▶ _Work required_: Show every line of the records below that contains the word "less".

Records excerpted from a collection

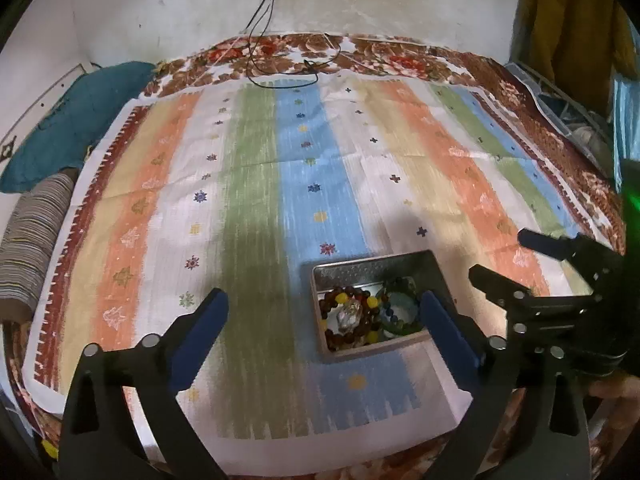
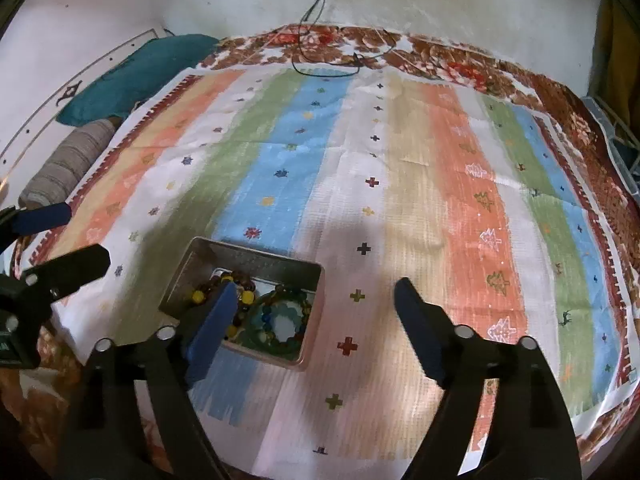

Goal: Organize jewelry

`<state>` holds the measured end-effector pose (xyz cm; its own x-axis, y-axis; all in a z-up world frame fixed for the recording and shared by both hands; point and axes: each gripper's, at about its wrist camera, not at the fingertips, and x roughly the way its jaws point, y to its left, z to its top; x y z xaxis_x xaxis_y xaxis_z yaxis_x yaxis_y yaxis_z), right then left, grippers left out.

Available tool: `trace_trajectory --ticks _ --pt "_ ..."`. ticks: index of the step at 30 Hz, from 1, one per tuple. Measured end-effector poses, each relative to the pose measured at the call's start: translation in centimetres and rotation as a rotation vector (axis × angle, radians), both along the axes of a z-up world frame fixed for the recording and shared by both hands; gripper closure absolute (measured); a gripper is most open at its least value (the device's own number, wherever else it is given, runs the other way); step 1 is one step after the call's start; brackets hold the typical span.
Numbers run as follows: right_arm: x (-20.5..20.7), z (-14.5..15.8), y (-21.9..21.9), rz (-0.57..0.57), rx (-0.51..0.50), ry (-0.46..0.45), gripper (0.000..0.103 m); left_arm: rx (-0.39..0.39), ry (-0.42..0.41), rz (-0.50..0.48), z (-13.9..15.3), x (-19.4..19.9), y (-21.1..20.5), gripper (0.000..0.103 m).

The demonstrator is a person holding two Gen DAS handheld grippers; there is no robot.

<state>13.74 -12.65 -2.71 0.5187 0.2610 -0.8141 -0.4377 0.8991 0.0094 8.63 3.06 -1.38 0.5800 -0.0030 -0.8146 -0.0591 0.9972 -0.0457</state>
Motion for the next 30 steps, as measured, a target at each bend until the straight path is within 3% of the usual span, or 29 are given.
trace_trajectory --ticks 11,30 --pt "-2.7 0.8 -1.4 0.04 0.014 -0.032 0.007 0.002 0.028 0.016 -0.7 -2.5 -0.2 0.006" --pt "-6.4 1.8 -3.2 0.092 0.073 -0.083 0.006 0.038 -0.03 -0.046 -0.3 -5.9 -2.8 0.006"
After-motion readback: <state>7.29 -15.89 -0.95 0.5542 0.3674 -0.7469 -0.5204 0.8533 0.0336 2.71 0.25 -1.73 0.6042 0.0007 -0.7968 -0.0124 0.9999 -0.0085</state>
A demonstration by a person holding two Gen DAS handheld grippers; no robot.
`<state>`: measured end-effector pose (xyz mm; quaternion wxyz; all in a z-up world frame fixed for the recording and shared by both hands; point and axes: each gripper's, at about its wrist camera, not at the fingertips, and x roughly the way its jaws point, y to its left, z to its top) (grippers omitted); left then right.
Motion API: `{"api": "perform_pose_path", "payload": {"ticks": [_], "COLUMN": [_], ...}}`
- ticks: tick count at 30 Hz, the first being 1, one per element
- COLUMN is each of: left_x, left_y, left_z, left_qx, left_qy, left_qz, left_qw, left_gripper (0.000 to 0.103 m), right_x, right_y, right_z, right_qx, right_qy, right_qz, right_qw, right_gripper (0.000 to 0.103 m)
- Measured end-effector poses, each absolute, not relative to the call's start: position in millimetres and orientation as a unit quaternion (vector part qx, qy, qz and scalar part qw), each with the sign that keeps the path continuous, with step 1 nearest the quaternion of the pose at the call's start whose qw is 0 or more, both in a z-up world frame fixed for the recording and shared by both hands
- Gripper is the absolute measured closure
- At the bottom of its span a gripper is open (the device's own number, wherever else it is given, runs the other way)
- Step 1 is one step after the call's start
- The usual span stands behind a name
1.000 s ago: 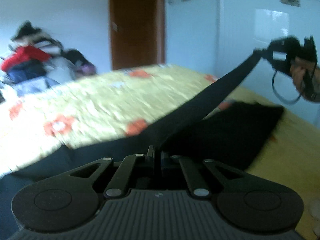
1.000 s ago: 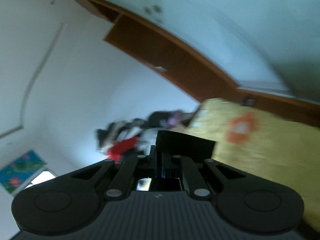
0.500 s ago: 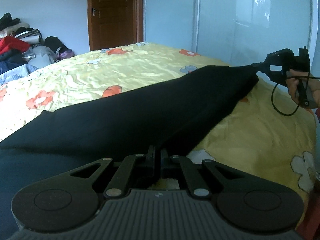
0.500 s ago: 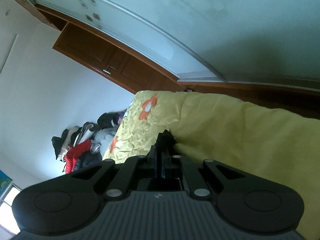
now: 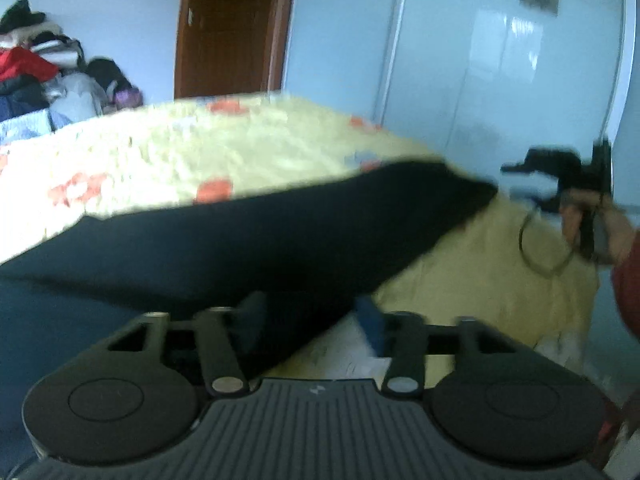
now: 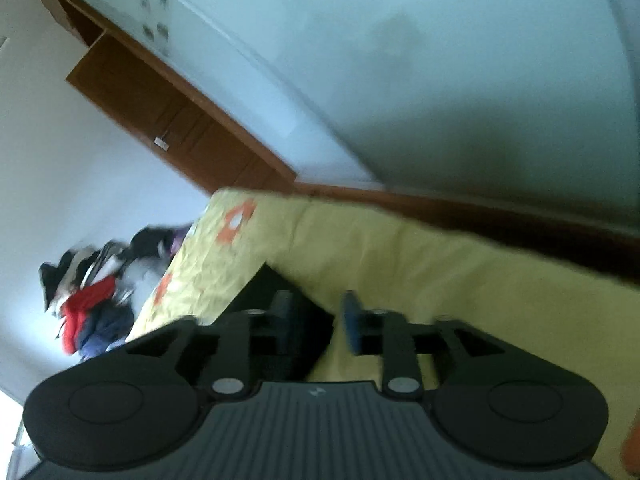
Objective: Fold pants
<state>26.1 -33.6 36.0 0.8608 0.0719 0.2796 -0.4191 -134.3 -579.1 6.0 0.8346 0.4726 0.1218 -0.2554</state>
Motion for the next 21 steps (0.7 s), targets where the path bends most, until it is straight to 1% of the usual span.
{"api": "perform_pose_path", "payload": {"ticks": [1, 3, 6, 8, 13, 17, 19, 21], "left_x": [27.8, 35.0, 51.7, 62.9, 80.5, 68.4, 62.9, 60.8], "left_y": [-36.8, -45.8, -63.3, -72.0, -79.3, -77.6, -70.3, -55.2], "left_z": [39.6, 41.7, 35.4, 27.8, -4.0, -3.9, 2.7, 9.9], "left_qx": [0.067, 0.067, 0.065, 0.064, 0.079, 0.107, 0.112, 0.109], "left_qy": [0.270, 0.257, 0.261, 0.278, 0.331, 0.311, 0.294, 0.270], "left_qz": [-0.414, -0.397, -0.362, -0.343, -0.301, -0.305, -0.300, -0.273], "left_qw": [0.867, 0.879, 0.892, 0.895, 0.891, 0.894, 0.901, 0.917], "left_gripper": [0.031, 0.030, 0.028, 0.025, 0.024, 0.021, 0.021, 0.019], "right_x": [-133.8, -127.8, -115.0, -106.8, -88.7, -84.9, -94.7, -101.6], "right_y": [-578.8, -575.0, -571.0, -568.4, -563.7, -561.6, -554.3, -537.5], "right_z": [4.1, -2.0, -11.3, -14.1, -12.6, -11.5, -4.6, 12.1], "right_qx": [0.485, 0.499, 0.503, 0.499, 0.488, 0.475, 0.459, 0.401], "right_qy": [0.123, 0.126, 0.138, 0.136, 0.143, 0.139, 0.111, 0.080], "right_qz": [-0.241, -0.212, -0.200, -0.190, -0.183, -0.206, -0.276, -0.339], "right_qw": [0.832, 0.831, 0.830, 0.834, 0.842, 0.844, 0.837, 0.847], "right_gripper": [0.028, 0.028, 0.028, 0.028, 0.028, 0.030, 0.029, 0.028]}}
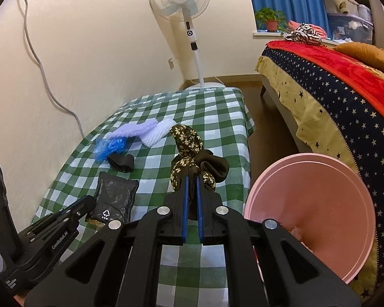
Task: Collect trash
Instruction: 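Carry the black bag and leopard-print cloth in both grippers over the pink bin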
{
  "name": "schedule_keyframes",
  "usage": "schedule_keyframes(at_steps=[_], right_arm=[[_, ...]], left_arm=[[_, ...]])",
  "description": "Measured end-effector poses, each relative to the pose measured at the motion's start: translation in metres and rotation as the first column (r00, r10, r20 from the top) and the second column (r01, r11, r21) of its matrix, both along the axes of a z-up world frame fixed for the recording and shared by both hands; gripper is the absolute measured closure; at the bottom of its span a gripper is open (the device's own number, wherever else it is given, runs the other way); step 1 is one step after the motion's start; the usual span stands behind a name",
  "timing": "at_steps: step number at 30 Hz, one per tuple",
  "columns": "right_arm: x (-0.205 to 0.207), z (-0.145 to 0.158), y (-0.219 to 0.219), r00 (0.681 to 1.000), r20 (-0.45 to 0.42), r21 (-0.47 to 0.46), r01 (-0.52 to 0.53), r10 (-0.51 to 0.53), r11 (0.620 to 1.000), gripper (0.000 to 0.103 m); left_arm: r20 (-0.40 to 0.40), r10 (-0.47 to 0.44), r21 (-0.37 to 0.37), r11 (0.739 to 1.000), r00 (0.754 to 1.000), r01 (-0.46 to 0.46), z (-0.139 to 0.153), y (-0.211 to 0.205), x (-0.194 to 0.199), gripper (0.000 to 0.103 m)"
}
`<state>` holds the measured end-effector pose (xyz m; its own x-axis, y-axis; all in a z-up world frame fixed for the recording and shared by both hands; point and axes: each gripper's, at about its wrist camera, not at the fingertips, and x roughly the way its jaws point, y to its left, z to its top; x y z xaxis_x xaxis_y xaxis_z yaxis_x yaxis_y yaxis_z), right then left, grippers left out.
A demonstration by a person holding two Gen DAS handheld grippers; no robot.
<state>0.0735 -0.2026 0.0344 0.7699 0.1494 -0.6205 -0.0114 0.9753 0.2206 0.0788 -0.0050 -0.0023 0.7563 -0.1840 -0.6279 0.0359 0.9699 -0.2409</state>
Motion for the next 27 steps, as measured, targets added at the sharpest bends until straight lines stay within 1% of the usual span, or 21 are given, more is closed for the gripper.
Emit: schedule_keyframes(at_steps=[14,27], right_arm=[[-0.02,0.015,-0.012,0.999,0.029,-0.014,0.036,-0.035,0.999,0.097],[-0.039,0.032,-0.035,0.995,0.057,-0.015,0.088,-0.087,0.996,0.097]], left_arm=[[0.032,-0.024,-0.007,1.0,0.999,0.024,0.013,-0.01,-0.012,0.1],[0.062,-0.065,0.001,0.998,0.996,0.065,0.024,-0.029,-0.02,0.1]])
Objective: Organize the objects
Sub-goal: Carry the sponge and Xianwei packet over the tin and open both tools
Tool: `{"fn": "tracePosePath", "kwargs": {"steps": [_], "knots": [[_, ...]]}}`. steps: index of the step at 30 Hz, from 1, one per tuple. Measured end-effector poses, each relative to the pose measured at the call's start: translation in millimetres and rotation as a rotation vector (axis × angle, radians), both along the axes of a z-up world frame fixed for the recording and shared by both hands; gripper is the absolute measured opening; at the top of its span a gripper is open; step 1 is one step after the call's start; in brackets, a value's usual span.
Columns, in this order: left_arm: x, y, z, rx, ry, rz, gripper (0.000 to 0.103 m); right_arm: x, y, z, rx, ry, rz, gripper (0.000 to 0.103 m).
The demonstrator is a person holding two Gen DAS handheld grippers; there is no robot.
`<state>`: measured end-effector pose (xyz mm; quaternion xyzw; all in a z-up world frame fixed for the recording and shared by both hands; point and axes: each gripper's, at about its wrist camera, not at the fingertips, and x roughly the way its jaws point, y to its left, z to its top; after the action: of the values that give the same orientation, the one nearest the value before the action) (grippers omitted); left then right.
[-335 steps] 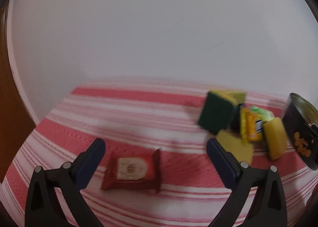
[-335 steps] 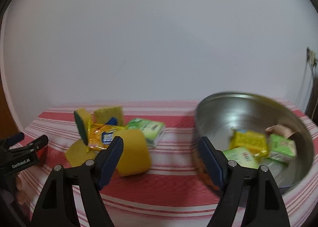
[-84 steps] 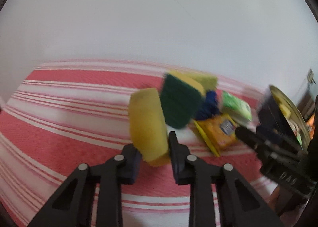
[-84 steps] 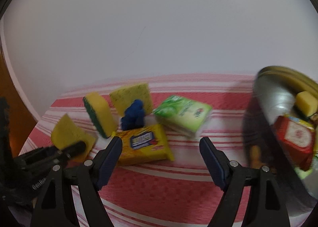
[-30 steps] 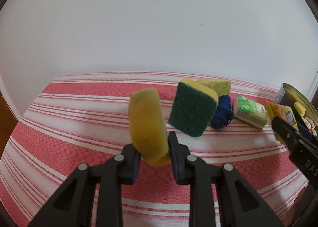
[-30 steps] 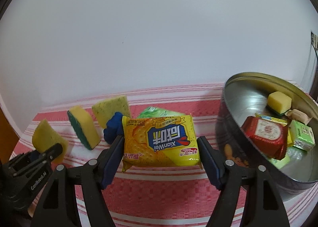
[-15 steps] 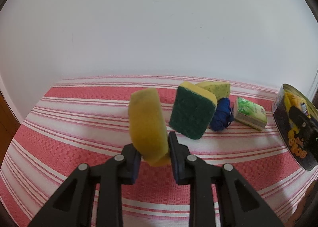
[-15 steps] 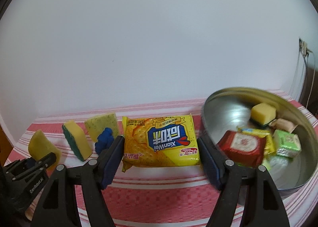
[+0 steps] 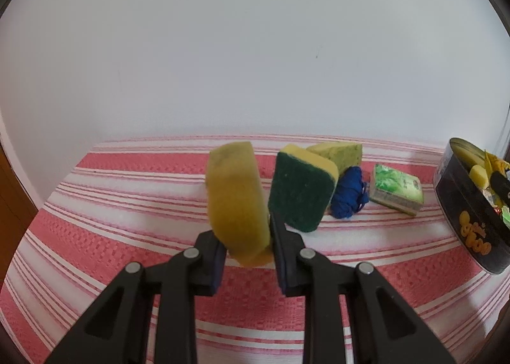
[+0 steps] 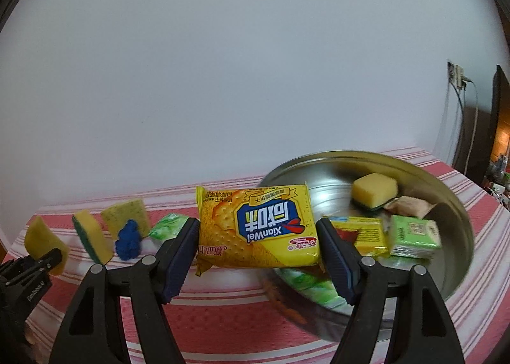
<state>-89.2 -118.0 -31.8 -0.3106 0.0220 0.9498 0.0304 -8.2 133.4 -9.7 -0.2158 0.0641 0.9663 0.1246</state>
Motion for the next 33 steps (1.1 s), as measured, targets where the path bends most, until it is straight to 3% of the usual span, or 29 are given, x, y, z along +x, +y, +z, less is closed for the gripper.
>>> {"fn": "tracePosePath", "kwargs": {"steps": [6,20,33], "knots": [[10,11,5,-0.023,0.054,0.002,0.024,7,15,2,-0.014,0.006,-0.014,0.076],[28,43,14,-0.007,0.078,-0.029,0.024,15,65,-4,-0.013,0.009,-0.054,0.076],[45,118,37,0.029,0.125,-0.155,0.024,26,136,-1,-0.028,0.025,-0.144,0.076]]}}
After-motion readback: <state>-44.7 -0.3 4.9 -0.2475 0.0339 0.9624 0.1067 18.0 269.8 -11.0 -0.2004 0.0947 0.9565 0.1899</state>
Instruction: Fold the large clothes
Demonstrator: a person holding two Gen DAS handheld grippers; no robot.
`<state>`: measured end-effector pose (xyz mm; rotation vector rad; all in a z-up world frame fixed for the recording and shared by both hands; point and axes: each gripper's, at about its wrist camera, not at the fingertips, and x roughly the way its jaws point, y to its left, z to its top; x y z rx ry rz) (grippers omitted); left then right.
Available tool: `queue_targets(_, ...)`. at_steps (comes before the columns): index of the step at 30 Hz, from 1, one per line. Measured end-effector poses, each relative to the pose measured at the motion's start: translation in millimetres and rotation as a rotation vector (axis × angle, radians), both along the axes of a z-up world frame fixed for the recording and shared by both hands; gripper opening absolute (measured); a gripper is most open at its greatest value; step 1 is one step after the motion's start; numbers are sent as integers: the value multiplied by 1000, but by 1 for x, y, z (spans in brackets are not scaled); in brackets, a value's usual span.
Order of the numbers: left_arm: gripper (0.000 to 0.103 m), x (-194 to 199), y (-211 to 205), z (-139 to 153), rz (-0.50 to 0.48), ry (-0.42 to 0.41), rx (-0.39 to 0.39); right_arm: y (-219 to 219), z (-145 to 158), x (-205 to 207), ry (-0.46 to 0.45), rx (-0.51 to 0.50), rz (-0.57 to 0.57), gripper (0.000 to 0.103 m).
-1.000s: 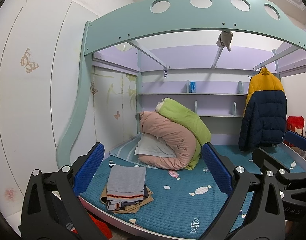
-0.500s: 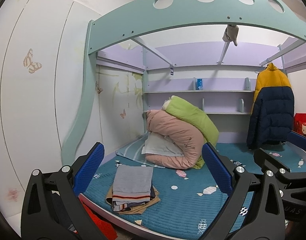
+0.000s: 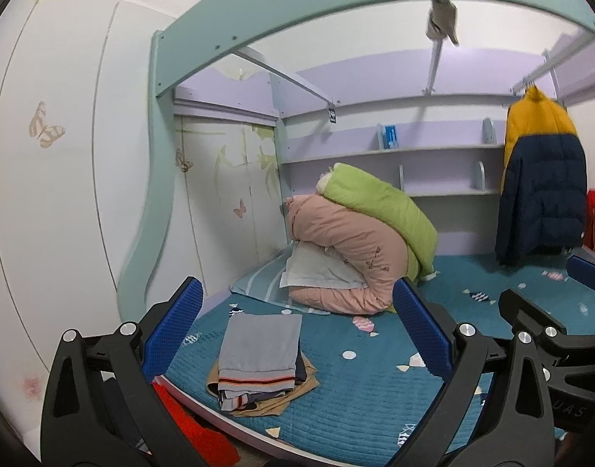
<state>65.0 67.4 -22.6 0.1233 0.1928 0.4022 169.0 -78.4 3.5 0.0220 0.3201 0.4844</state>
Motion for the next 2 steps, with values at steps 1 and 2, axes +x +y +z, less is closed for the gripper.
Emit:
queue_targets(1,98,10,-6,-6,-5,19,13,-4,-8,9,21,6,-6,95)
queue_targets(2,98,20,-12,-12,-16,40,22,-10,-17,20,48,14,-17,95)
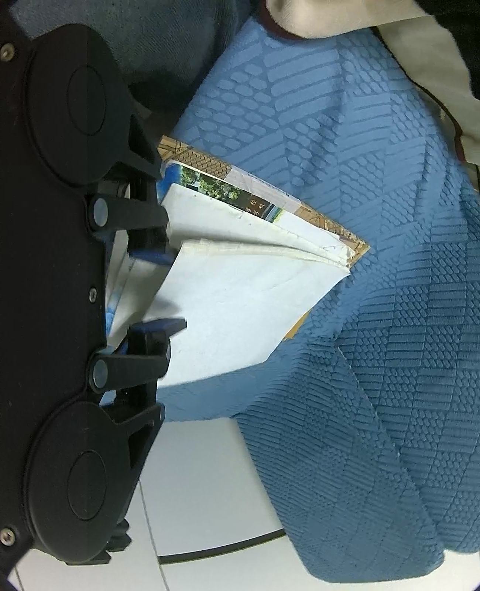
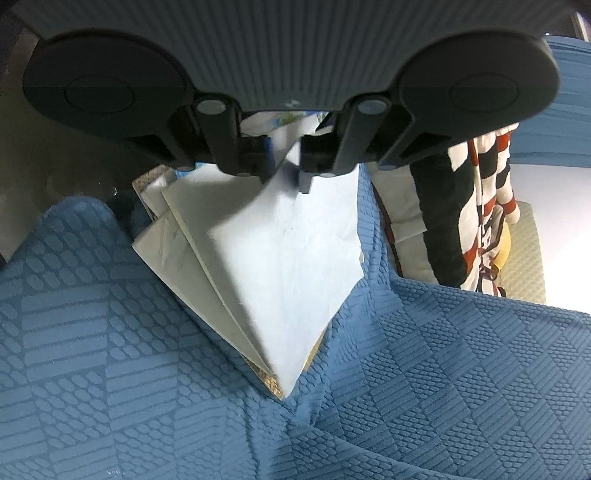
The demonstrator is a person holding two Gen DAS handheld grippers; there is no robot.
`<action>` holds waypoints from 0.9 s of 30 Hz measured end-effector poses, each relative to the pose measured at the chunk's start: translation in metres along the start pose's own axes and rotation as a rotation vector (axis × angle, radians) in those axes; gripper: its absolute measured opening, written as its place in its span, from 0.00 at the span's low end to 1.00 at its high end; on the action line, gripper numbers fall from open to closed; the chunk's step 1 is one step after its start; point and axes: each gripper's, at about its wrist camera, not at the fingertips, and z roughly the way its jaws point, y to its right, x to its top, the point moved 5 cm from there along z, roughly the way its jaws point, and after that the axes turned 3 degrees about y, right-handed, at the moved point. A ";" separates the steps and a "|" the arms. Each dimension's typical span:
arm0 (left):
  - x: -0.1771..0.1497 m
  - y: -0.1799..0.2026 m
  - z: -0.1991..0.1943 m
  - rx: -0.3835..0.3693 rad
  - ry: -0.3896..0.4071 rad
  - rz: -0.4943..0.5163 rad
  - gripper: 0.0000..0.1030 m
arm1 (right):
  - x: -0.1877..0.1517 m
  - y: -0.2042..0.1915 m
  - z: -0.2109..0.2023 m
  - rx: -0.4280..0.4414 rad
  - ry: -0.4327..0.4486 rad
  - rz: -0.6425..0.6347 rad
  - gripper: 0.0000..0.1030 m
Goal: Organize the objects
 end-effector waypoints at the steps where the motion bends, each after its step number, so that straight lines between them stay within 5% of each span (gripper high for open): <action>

▶ _The answer_:
Motion for the next 33 steps (1.1 s), as measured, targets where the path bends most, until it is straight to 3% of the usual span, or 29 are given, x, y, z along +x, +y, +z, less is closed for the gripper.
Motion for the next 2 steps, with values at steps 1 and 2, axes +x +y +z, less is closed for the gripper.

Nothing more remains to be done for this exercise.